『マインド・クエスト』の第2部を読む。後半は、意識の神経学的基盤についての仮説を解説した部分で意識の成立にとって欠かせない時間意識がどのようにして生じているかを述べている。フッサール現象学における「把持」、「現前」、「予持」が、回帰的ニューラルネットワークにより説明できることを、fMRIによる実証的データも含めて解説する。「現前」が常に過去によって汚染されているとして、デリダはフッサールの現前を批判したが、回帰的ニューラルネットワークの構造に時間意識の生物学的基盤を求めることができるとするならば、両者はともに正しかったと言えるだろう。
しかし意識の流れを再構成できるとして、そこからどのうようにして「私」が生じてくるのかが問題である。ネットワークによる説明であれば、「私」はいなくても「意識」は構成できるような気がする。眼前の対象(蛍の光でもなんでもいいが)を見ることで、「対象が見える」という時間的な経験は成立するにしても、「私」の経験はどうやって生じるのか。問い方を逆にすれば、「私」ということは成立しなくても「対象が見える」という経験を経験することは可能なのだろうか。主語のない経験というのは、英語では想像するのが難しいかもしれないが、日本語では比較的容易である。端的に対象を経験するということがより根源的なのかどうかはわからないが、「私」なしに成立してもよさそうな気はする。これこそがミステリーではないだろうか。

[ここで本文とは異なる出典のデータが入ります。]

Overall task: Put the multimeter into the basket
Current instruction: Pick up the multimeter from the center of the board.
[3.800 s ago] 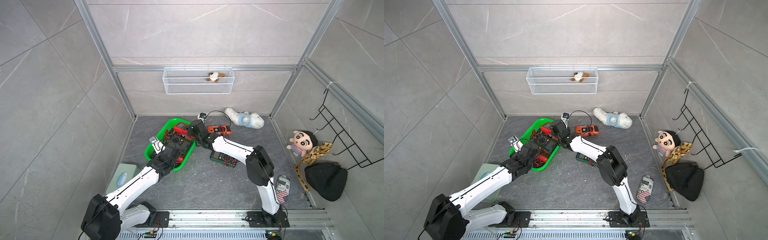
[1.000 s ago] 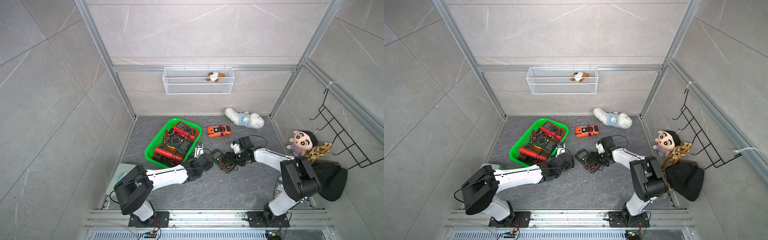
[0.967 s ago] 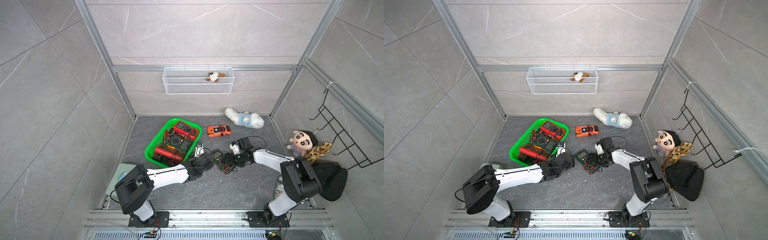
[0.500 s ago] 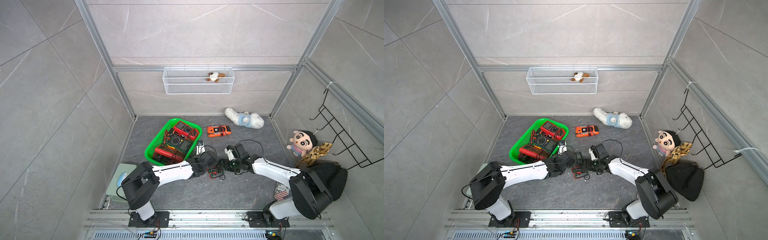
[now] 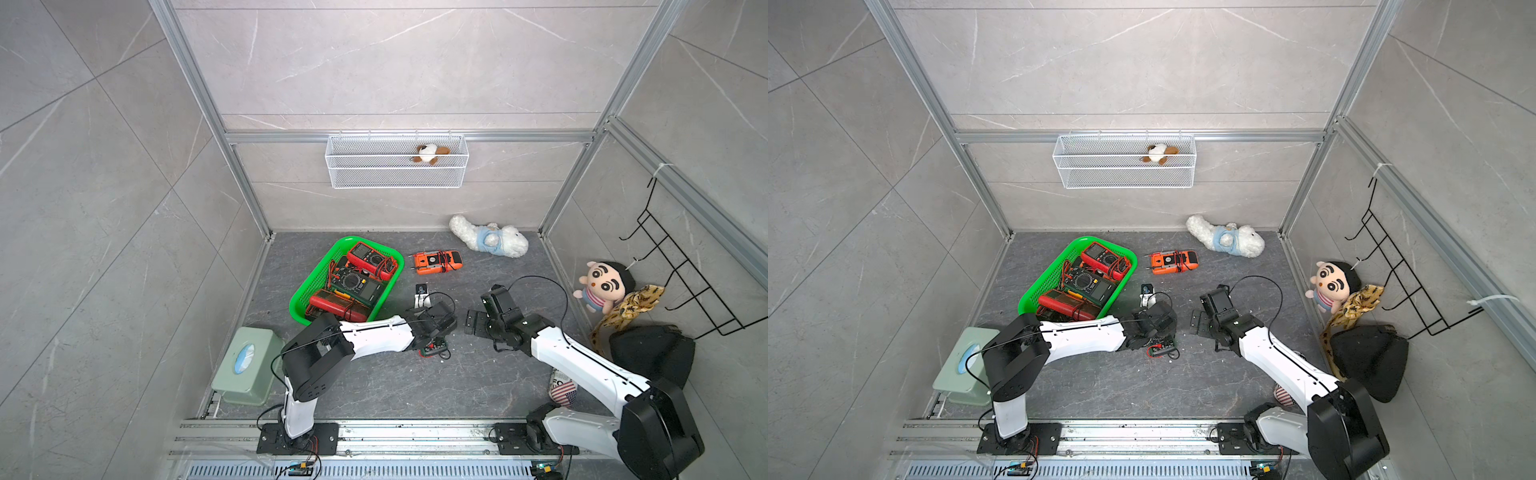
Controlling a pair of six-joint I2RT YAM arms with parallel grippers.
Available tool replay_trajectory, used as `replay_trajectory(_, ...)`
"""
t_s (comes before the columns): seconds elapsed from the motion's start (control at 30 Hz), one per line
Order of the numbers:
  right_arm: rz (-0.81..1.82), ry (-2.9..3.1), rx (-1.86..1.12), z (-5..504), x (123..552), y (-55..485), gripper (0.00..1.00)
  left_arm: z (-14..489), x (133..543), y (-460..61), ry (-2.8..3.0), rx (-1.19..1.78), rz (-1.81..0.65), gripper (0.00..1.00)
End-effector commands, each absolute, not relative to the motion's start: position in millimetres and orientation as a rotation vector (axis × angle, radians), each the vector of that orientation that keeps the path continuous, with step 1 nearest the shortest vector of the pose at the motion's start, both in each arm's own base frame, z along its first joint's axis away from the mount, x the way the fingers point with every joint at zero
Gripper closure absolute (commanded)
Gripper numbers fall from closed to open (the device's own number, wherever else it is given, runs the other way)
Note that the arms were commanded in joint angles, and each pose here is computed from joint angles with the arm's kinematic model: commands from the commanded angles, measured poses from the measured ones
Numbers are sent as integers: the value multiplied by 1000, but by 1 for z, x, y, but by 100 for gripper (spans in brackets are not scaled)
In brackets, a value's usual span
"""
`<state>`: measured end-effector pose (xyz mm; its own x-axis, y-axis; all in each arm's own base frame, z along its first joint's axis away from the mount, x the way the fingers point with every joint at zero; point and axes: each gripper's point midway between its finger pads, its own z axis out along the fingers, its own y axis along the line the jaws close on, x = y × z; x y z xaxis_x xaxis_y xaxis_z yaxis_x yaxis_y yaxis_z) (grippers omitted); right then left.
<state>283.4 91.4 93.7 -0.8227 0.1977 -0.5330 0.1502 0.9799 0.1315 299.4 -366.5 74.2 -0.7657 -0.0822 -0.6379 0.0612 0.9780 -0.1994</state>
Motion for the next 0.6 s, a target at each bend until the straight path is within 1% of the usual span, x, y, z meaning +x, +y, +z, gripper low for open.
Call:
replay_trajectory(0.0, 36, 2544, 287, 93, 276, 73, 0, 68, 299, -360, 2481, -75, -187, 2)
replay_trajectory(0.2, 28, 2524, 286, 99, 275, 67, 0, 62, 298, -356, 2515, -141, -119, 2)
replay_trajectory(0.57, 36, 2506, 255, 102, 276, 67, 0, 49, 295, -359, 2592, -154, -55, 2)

本書の構成としては、先に概説的な導入部を持ってくるなり、物語と交互に進めるなりして工夫したほうが読みやすいのではないだろうか。ミステリーはあまり読まないので、ミステリーファンがこの物語をどう評価するかを聞いてみたい。本書の帯には哲学者の鷲田清一氏の推薦の辞(たいてい信頼できないですね)が書かれているが、「哲学にはこんなスリリングな語り口があったのだ」と驚いて見せているが、もっとスリリングな語り口の哲学書はたくさんあると思う。ほんとにそう思ったのかなぁ。